Is memory allocated?? And what difference does const make??

Lets clarify things a bit. You don't ever specifically need strdup. It is just a function that allocates a copy of a char* on the heap. It can be done many different ways including with stack based buffers. What you need is the result, a mutable copy of a char*.
The reason the code you've listed is dangerous is that it's passing what is really a constant string in the from of a string literal into a slot which expects a mutable string. This is unfortunately allowed in the C standard but is ihnherently dangerous. Writing to a constant string will produce unexpected results and often crashes. The strdup function fixes the problem because it creates a mutable copy which is placed into a slot expecting a mutable string.

String literals are stored in the program's data segment. Manipulating their pointers will modify the string literal, which can lead to... strange results at best. Use strdup() to copy them to heap- or stack-allocated space instead.

String literals may be stored in portions of memory that do not have write privileges.
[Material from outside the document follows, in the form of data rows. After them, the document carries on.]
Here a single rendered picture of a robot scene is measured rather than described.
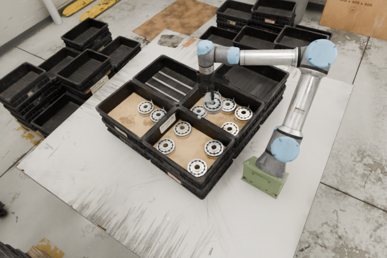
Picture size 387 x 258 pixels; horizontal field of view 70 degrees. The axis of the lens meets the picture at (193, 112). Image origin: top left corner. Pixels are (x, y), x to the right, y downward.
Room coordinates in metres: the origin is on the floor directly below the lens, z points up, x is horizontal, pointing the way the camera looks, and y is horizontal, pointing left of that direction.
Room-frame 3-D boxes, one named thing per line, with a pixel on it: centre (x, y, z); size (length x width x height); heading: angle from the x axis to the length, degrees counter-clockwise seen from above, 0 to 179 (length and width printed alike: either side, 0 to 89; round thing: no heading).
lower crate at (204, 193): (0.81, 0.05, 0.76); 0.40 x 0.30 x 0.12; 46
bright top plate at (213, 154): (0.78, -0.08, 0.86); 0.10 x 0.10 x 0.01
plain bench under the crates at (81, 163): (1.09, 0.00, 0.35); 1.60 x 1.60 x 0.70; 53
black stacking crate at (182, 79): (1.30, 0.12, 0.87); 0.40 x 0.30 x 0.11; 46
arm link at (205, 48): (1.02, -0.09, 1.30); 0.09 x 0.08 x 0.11; 71
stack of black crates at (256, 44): (2.18, -0.70, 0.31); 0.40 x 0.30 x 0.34; 53
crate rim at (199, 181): (0.81, 0.05, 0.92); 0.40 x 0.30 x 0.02; 46
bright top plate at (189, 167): (0.68, 0.02, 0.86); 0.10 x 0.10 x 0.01
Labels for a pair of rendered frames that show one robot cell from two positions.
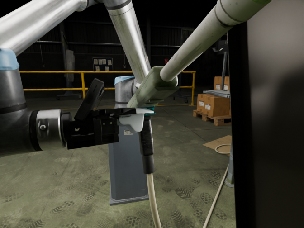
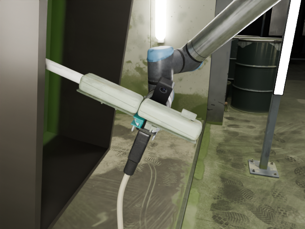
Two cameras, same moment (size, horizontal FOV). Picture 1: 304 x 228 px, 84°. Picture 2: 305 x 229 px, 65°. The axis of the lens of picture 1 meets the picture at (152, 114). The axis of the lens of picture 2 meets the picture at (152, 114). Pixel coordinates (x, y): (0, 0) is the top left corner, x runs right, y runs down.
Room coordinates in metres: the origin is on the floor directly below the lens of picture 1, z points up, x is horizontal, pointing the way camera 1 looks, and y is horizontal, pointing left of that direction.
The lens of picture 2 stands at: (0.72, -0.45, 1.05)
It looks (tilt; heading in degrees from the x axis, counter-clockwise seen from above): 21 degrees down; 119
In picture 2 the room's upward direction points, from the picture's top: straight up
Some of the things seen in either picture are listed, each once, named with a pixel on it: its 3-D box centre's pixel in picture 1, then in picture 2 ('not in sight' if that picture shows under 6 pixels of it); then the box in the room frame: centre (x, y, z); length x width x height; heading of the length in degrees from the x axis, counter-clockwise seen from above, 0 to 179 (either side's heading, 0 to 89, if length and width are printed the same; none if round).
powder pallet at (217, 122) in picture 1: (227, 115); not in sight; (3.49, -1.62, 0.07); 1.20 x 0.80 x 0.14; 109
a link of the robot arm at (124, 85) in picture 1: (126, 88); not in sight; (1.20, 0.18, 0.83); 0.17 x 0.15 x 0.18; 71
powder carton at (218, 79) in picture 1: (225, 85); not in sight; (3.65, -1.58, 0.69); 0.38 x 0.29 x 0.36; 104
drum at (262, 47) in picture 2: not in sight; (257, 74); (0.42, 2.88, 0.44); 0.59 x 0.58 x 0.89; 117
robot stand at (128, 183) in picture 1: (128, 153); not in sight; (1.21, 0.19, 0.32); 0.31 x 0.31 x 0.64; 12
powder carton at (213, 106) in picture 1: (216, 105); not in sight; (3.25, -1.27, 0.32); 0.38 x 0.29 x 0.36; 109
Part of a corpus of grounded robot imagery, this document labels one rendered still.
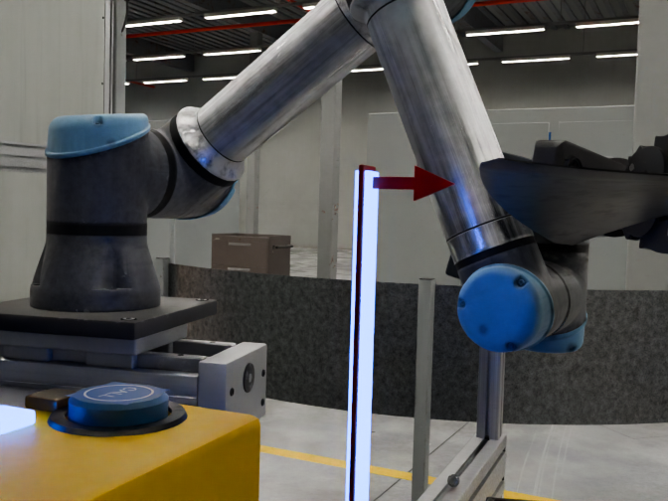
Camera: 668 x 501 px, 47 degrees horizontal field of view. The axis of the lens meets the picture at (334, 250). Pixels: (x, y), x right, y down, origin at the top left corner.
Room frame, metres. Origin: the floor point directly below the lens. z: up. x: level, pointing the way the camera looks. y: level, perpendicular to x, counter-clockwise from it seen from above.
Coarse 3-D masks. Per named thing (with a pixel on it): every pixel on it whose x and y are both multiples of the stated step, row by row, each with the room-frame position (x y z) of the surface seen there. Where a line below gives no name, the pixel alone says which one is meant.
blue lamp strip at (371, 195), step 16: (368, 176) 0.53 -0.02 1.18; (368, 192) 0.53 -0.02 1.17; (368, 208) 0.53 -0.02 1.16; (368, 224) 0.53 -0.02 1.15; (368, 240) 0.53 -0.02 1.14; (368, 256) 0.53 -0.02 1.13; (368, 272) 0.53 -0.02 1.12; (368, 288) 0.54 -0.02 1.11; (368, 304) 0.54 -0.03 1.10; (368, 320) 0.54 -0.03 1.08; (368, 336) 0.54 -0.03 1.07; (368, 352) 0.54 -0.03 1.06; (368, 368) 0.54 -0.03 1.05; (368, 384) 0.54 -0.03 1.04; (368, 400) 0.54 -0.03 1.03; (368, 416) 0.54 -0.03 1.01; (368, 432) 0.54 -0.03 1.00; (368, 448) 0.55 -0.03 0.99; (368, 464) 0.55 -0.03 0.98; (368, 480) 0.55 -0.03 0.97; (368, 496) 0.55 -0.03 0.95
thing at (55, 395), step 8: (40, 392) 0.33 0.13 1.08; (48, 392) 0.33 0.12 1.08; (56, 392) 0.33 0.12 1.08; (64, 392) 0.33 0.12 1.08; (72, 392) 0.33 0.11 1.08; (32, 400) 0.32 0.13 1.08; (40, 400) 0.32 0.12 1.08; (48, 400) 0.32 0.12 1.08; (56, 400) 0.32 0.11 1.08; (64, 400) 0.32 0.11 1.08; (32, 408) 0.32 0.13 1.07; (40, 408) 0.32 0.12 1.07; (48, 408) 0.32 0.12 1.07; (56, 408) 0.32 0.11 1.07
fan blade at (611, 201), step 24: (480, 168) 0.43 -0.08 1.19; (504, 168) 0.42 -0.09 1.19; (528, 168) 0.41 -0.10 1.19; (552, 168) 0.41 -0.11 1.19; (576, 168) 0.40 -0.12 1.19; (504, 192) 0.48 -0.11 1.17; (528, 192) 0.48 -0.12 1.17; (552, 192) 0.48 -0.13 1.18; (576, 192) 0.47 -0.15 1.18; (600, 192) 0.47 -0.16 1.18; (624, 192) 0.47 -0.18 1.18; (648, 192) 0.47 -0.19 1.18; (528, 216) 0.54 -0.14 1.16; (552, 216) 0.54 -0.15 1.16; (576, 216) 0.54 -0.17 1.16; (600, 216) 0.55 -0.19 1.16; (624, 216) 0.55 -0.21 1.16; (648, 216) 0.55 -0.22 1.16; (552, 240) 0.60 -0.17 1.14; (576, 240) 0.60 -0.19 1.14
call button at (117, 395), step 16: (112, 384) 0.33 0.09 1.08; (128, 384) 0.33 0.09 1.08; (80, 400) 0.30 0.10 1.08; (96, 400) 0.30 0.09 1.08; (112, 400) 0.30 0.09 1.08; (128, 400) 0.30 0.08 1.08; (144, 400) 0.31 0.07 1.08; (160, 400) 0.31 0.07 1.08; (80, 416) 0.30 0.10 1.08; (96, 416) 0.30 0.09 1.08; (112, 416) 0.30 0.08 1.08; (128, 416) 0.30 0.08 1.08; (144, 416) 0.30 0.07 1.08; (160, 416) 0.31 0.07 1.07
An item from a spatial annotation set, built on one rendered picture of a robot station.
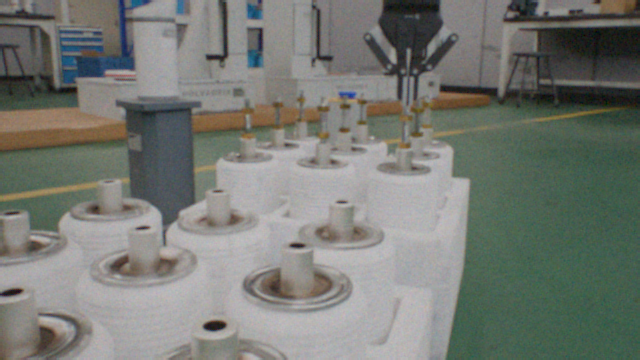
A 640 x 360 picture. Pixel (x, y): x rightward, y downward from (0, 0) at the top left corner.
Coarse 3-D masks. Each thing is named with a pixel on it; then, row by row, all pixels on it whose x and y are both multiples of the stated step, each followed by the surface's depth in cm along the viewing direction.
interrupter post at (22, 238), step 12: (0, 216) 43; (12, 216) 43; (24, 216) 43; (0, 228) 43; (12, 228) 43; (24, 228) 43; (0, 240) 43; (12, 240) 43; (24, 240) 43; (12, 252) 43
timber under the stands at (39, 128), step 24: (456, 96) 473; (480, 96) 476; (0, 120) 270; (24, 120) 271; (48, 120) 271; (72, 120) 272; (96, 120) 274; (120, 120) 274; (216, 120) 300; (240, 120) 310; (264, 120) 322; (288, 120) 334; (312, 120) 347; (0, 144) 230; (24, 144) 236; (48, 144) 243
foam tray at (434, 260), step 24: (456, 192) 94; (264, 216) 79; (288, 216) 83; (360, 216) 80; (456, 216) 80; (408, 240) 71; (432, 240) 70; (456, 240) 79; (408, 264) 72; (432, 264) 71; (456, 264) 85; (432, 288) 71; (456, 288) 91; (432, 312) 72; (432, 336) 73
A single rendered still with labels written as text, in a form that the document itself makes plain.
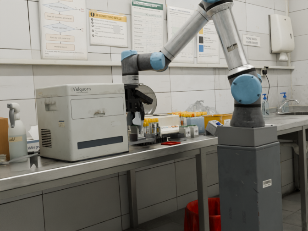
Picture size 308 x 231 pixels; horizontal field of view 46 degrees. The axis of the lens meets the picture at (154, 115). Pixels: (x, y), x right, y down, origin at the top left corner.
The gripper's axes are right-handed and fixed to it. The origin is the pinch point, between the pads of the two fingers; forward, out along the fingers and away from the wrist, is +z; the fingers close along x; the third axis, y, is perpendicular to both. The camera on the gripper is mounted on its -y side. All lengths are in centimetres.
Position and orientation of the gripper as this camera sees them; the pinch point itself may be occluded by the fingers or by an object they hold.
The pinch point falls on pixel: (137, 129)
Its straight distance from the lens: 164.8
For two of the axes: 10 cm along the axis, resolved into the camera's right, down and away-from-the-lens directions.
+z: 0.6, 10.0, 0.5
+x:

Attempting to write to them will cause undefined behaviour. const means that the compiler ensures that the pointer is not written to, guaranteeing that you do not invoke undefined behaviour in this way.

This is a problem in C. Although string literals are char * you can't modify them, so they are effectively const char*.
If you are using gcc, you can use -Wwrite-strings to check if you are using string literals correctly.

Read my answer on (array & string) Difference between Java and C. It contains the answer to your question in the section about strings.
You need to understand that there's a difference between static and memory allocation and that you don't resort to the same memory spaces.

Related

How would one modify a constant string?

To create a string that I can modify, I can do something like this:
// Creates a variable string via array
char string2[] = "Hello";
string2[0] = 'a'; // this is ok
And to create a constant string that cannot be modified:
// Creates a constant string via a pointer
char *string1 = "Hello";
string1[0] = 'a'; // This will give a bus error
My question then is how would one modify a constant string (for example, by casting)? And, is that considered bad practice, or is it something that is commonly done in C programming?
By definition, you cannot modify a constant. If you want to get the same effect, make a non-constant copy of the constant and modify that.
how would one modify a constant string (for example, by casting)?
If by this you mean, how would one attempt to modify it, you don't even need a cast. Your sample code was:
char *string1 = "Hello";
string1[0] = 'a'; // This will give a bus error
If I compile and run it, I get a bus error, as expected, and just like you did. But if I compile with -fwritable-strings, which causes the compiler to put string constants in read/write memory, it works just fine.
I suspect you were thinking of a slightly different case. If you write
const char *string1 = "Hello";
string1[0] = 'a'; // This will give a compilation error
the situation changes: you can't even compile the code. You don't get a Bus Error at run-time, you get a fatal error along the lines of "read-only variable is not assignable" at compile time.
Having written the code this way, one can attempt to get around the const-ness with an explicit cast:
((char *)string1)[0] = 'a';
Now the code compiles, and we're back to getting a Bus Error. (Or, with -fwritable-strings, it works again.)
is that considered bad practice, or is it something that is commonly done in C programming
I would say it is considered bad practice, and it is not something that is commonly done.
I'm still not sure quite what you're asking, though, or if I've answered your question. There's often confusion in this area, because there are typically two different kinds of "constness" that we're worried about:
whether an object is stored in read-only memory
whether a variable is not supposed to be modified, due to the constraints of a program's architecture
The first of these is enforced by the OS and by the MMU hardware. It doesn't matter what programming-language constructs you did or didn't use -- if you attempt to write to a readonly location, it's going to fail.
The second of these has everything to do with software engineering and programming style. If a piece of code promises not to modify something, that promise may let you make useful guarantees about the rest of the program. For example, the strlen function promises not to modify the string you hand it; all it does is inspect the string in order to compute its length.
Confusingly, in C at least, the const keyword has mostly to do with the second category. When you declare something as const, it doesn't necessarily (and in fact generally does not) cause the compiler to put the something into read-only memory. All it does is let the compiler give you warnings and errors if you break your promise -- if you accidentally attempt to modify something that elsewhere you declared as const. (And because it's a compile-time thing, you can also readily "cheat" and turn off this kind of constness with a cast.)
But there is read-only memory, and these days, compilers typically do put string constants there, even though (equally confusingly, but for historical reasons) string constants do not have the type const char [] in C. But since read-only memory is a hardware thing, you can't "turn it off" with a cast.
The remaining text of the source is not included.